Task material Block Start

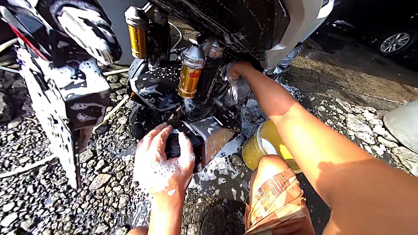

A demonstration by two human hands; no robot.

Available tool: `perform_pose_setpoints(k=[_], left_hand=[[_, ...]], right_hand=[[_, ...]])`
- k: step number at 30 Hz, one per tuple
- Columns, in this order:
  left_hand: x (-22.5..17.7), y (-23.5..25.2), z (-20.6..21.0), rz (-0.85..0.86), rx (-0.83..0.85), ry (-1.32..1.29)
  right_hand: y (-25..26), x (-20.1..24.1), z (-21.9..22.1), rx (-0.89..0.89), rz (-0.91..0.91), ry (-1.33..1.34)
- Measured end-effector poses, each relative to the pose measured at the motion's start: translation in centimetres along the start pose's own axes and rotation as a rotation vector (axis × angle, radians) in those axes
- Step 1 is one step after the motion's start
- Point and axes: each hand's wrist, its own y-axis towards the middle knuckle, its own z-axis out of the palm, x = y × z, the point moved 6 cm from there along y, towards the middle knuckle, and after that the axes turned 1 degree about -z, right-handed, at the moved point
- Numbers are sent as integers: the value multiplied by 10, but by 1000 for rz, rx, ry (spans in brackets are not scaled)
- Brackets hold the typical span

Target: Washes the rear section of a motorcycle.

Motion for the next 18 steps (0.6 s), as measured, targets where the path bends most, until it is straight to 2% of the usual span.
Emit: perform_pose_setpoints(k=[3, 6, 9, 11, 13, 16, 18], left_hand=[[1, -1, 0, 3, -14, -10], [1, 0, 1, 8, -21, -17], [1, 0, 1, 10, -17, -19], [1, -2, 2, 7, -7, -21], [1, -1, 2, 10, -17, -29], [1, -2, 2, 19, -26, -20], [1, -3, 2, 12, -18, -5]], right_hand=[[-23, 15, 8, -80, -161, -80], [-44, 17, 4, -186, -294, 22], [-84, 28, 12, -330, -390, 247], [-111, 42, 31, -460, -577, 520], [-126, 55, 52, -482, -716, 670], [-107, 60, 55, -561, -589, 569], [-83, 63, 39, -466, -460, 600]])
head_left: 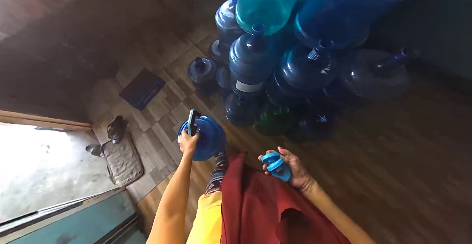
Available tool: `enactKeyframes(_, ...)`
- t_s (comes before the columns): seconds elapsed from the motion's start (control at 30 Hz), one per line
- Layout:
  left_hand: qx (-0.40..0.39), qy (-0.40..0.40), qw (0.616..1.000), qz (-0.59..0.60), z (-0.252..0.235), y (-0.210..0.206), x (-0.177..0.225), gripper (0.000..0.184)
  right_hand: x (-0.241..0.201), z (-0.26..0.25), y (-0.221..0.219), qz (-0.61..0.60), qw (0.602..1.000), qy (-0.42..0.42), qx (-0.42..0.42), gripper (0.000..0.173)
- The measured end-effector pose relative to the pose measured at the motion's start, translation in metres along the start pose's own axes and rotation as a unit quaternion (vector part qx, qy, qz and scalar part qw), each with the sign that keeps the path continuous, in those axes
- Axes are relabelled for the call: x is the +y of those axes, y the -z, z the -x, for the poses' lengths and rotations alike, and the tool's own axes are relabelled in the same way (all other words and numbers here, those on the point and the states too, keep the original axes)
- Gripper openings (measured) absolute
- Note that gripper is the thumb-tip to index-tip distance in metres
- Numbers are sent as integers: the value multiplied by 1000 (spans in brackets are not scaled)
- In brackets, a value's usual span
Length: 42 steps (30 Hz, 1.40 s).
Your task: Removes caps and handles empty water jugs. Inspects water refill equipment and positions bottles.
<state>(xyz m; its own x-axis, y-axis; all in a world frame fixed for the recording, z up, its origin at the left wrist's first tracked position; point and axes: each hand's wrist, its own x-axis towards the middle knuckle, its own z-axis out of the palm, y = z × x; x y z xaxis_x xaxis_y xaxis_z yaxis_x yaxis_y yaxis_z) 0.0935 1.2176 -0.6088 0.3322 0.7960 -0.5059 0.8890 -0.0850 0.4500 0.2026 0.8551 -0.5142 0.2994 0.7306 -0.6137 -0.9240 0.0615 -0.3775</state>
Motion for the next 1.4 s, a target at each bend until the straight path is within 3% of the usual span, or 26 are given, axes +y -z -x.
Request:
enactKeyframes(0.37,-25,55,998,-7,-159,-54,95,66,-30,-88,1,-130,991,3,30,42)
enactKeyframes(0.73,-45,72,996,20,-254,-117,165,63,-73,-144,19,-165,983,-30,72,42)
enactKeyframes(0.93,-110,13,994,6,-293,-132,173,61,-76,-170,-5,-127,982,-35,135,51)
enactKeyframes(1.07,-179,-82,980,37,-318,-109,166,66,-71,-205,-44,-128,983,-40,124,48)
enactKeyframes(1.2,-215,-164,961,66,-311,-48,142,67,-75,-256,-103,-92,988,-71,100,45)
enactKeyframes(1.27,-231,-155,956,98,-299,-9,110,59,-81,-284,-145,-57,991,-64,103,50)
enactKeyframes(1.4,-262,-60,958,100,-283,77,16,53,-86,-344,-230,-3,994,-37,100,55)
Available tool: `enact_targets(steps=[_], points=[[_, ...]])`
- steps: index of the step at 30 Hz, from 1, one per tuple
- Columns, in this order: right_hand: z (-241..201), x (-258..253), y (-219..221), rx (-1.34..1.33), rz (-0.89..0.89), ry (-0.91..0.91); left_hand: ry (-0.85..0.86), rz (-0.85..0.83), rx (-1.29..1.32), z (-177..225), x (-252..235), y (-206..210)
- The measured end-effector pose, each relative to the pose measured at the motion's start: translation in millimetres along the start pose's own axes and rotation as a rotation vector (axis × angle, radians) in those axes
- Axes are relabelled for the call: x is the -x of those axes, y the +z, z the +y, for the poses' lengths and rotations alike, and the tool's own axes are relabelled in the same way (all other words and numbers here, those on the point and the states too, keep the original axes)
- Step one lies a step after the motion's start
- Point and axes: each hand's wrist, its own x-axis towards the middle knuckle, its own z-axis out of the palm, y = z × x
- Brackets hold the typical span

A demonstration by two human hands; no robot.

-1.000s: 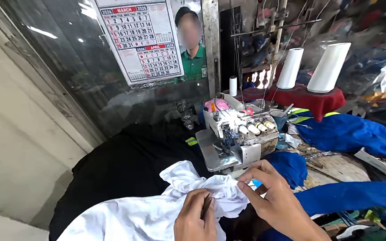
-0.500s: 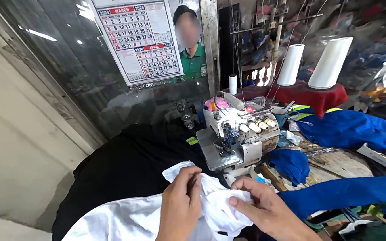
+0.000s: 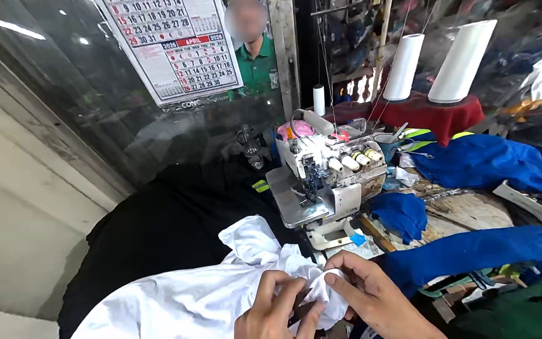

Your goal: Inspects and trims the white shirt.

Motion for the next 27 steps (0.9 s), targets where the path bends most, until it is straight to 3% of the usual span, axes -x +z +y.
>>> enact_targets(steps=[3,11,16,22,24,27], points=[[2,5,1,-0.030,0.011,-0.017,-0.007,0.009,-0.057,-2,2,9],[7,7,1,-0.001,0.010,-0.192,0.181,0.320,0.104,-9,-7,12],[10,-7,13,0.135,0.143,-0.356,0.246,0.402,0.108,-33,-16,18],[-31,-24,35,0.259,0.247,-0.634,0.345,0.641,0.120,-24,-36,-11],[-29,-32,36,0.306,0.293,-0.610,0.369,0.636,0.094,-28,-48,-14],[5,-41,30,0.441,0.324,-0.438,0.308,0.533,0.002,-54,-55,14]])
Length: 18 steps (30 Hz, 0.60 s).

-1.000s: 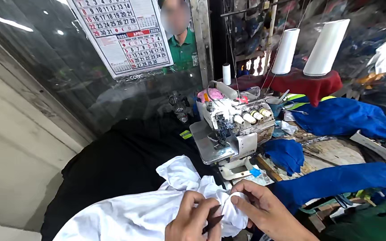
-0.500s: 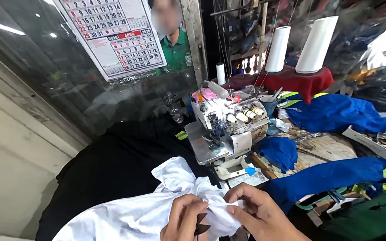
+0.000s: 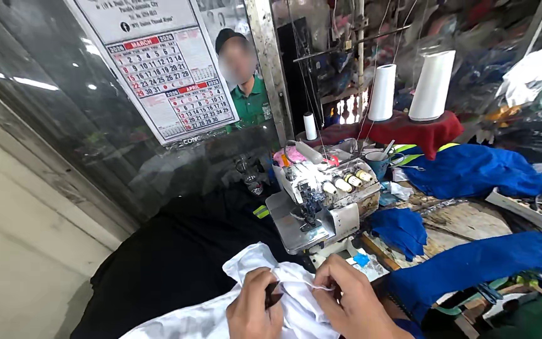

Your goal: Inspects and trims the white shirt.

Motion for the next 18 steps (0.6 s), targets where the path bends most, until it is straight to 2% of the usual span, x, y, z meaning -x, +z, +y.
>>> enact_targets(steps=[3,6,11,18], points=[[16,13,-4,0.080,-0.016,0.033,-0.026,-0.124,0.036,-8,22,8],[20,28,-8,0.102,0.011,-0.014,-0.017,-0.095,0.114,-1,32,5],[26,33,-11,0.097,0.062,-0.108,-0.009,-0.052,0.079,15,30,-3],[23,38,-10,0.068,0.068,-0.057,-0.025,-0.095,0.081,5,41,1]])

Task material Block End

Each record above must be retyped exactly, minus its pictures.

A demonstration by two human hands; no robot.

Available tool: `perform_pose_setpoints(k=[_], left_hand=[[_, ...]], right_hand=[[_, ...]])`
- k: step number at 30 Hz, one per tuple
- Columns, in this order:
  left_hand: x (-22.5..17.7), y (-23.5..25.2), z (-20.6..21.0), rz (-0.85..0.86), rx (-0.83..0.85), ry (-1.32..1.29)
  right_hand: y (-25..26), x (-20.1..24.1), z (-21.9..22.1), rx (-0.89..0.89), rz (-0.91..0.91), ry (-1.33..1.34)
- Measured end-effector poses, each relative to the pose measured at the motion's start: translation in centimetres along the start pose's own axes and rotation as a rotation vector (axis × angle, radians) in those axes
- Step 1 is one step after the motion's start
- Point and axes: each hand's wrist, its own y-axis towards the middle knuckle, its own z-axis out of the palm, x = y × z, the point moved 6 cm from there along y, towards the middle knuckle, and after that the axes turned 1 degree about -z, right-handed, at the moved point
- Numbers are sent as integers: the value multiplied by 10, but by 1000 for rz, rx, ry (spans in brackets are not scaled)
- Brackets hold the typical span

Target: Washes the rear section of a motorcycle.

Motion for the next 18 steps (0.6 s), as measured, targets where the path bends most, until it is straight to 2% of the usual span.
Emit: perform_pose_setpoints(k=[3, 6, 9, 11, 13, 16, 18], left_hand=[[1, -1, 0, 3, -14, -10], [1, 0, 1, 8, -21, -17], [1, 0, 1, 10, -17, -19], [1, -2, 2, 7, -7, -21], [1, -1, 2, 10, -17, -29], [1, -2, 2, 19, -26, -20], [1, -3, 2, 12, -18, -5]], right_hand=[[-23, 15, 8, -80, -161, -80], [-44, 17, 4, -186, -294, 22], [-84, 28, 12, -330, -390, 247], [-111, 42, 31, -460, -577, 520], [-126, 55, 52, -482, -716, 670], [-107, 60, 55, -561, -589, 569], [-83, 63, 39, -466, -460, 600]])
head_left: 
Available tool: `enactKeyframes(_, ...)`
- t_s (comes before the columns): seconds elapsed from the motion's start (control at 30 Hz), one per line
- Layout:
  left_hand: qx (-0.40..0.39), qy (-0.40..0.40), qw (0.616..1.000), qz (-0.59..0.60), z (-0.252..0.235), y (-0.210..0.206), x (-0.177..0.225), gripper (0.000..0.184)
  right_hand: x (-0.241..0.201), z (-0.26..0.25), y (-0.221..0.219), qz (-0.61..0.60), qw (0.602..1.000), qy (-0.42..0.42), qx (-0.42..0.42), gripper (0.000..0.173)
- The measured end-effector pose relative to the pose measured at the motion's start, translation in metres along the start pose's own axes and rotation as a unit quaternion (vector part qx, qy, qz and scalar part qw), each with the sign that keeps the path continuous, in those axes
- Axes are relabelled for the call: x is the +y of those axes, y the -z, z the -x, for the poses' lengths and rotations alike, and the tool's own axes are relabelled in the same way (all other words and numbers here, those on the point and the states too, keep the original axes)
- Gripper openings (measured) absolute
- Note that gripper is the thumb-tip to index-tip distance in metres
- Numbers are sent as integers: the value multiplied by 1000 (spans in brackets are not scaled)
- In brackets, a value's usual span
Length: 42 steps (30 Hz, 1.40 s).
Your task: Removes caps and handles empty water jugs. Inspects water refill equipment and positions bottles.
<state>(xyz m; its own x-axis, y-axis; all in a world frame fixed for the recording, z up, its origin at the left wrist's first tracked position; point and axes: each hand's wrist, its own x-axis towards the middle knuckle, its own z-axis out of the palm, y = z × x; x y z xaxis_x xaxis_y xaxis_z yaxis_x yaxis_y yaxis_z) 0.0935 1.2176 -0.6088 0.3322 0.7960 -0.5059 0.8890 -0.0850 0.4500 0.2026 0.8551 -0.5142 0.2994 0.7306 -0.6137 -0.9240 0.0615 -0.3775</state>
Motion for the next 1.4 s, a target at each bend until the straight path is within 3% of the usual span, or 26 are given, axes +y -z -x.
Request:
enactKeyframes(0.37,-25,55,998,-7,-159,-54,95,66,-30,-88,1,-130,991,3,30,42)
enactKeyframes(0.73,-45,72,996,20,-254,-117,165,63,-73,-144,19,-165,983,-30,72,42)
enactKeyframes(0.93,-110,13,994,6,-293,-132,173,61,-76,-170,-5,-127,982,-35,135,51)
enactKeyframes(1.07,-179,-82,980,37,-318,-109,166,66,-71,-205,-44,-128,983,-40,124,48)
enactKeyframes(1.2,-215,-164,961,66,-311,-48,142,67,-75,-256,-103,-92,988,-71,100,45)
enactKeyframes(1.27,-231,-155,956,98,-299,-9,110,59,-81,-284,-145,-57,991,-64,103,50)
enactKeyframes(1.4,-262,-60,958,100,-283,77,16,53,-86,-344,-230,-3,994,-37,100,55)
Available tool: `enact_targets(steps=[_], points=[[_, ...]])`
- steps: index of the step at 30 Hz, from 1, one per tuple
- Columns, in this order: right_hand: z (-241..201), x (-258..253), y (-219..221), rx (-1.34..1.33), rz (-0.89..0.89), ry (-0.91..0.91); left_hand: ry (-0.85..0.86), rz (-0.85..0.83), rx (-1.29..1.32), z (-177..225), x (-252..235), y (-206..210)
- The measured end-effector pose, each relative to the pose measured at the motion's start: translation in millimetres along the start pose's own axes and rotation as a rotation vector (axis × angle, radians) in those axes
- Axes are relabelled for the call: x is the -x of those axes, y the +z, z the +y, for the poses' lengths and rotations alike, and the tool's own axes are relabelled in the same way (all other words and numbers here, those on the point and the states too, keep the original axes)
- Step one lies a step after the motion's start
- Point and axes: each hand's wrist, its own x-axis towards the middle knuckle, its own z-axis out of the palm, y = z × x
- Brackets hold the typical span

A demonstration by two human hands; no robot.

-1.000s: 
-0.500s: 
+0.000s: 

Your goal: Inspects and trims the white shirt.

Motion for the next 27 steps (0.9 s), targets where the path bends most, until it is straight to 3% of the usual span, axes -x +z +y.
>>> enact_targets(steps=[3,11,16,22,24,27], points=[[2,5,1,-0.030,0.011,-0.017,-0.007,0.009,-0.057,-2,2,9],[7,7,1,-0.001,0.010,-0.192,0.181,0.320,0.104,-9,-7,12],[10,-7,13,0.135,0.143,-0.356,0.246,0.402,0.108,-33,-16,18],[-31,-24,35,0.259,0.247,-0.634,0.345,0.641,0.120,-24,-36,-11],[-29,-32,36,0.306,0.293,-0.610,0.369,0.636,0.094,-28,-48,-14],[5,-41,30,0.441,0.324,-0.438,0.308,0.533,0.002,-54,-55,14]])
Length: 18 steps (30 Hz, 0.60 s).

-1.000s: 
-0.500s: 
+0.000s: 

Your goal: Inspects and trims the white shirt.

Motion for the next 18 steps (0.6 s), targets where the path bends most, until it is straight to 2% of the usual span, x, y, z meaning -x, +z, +y.
>>> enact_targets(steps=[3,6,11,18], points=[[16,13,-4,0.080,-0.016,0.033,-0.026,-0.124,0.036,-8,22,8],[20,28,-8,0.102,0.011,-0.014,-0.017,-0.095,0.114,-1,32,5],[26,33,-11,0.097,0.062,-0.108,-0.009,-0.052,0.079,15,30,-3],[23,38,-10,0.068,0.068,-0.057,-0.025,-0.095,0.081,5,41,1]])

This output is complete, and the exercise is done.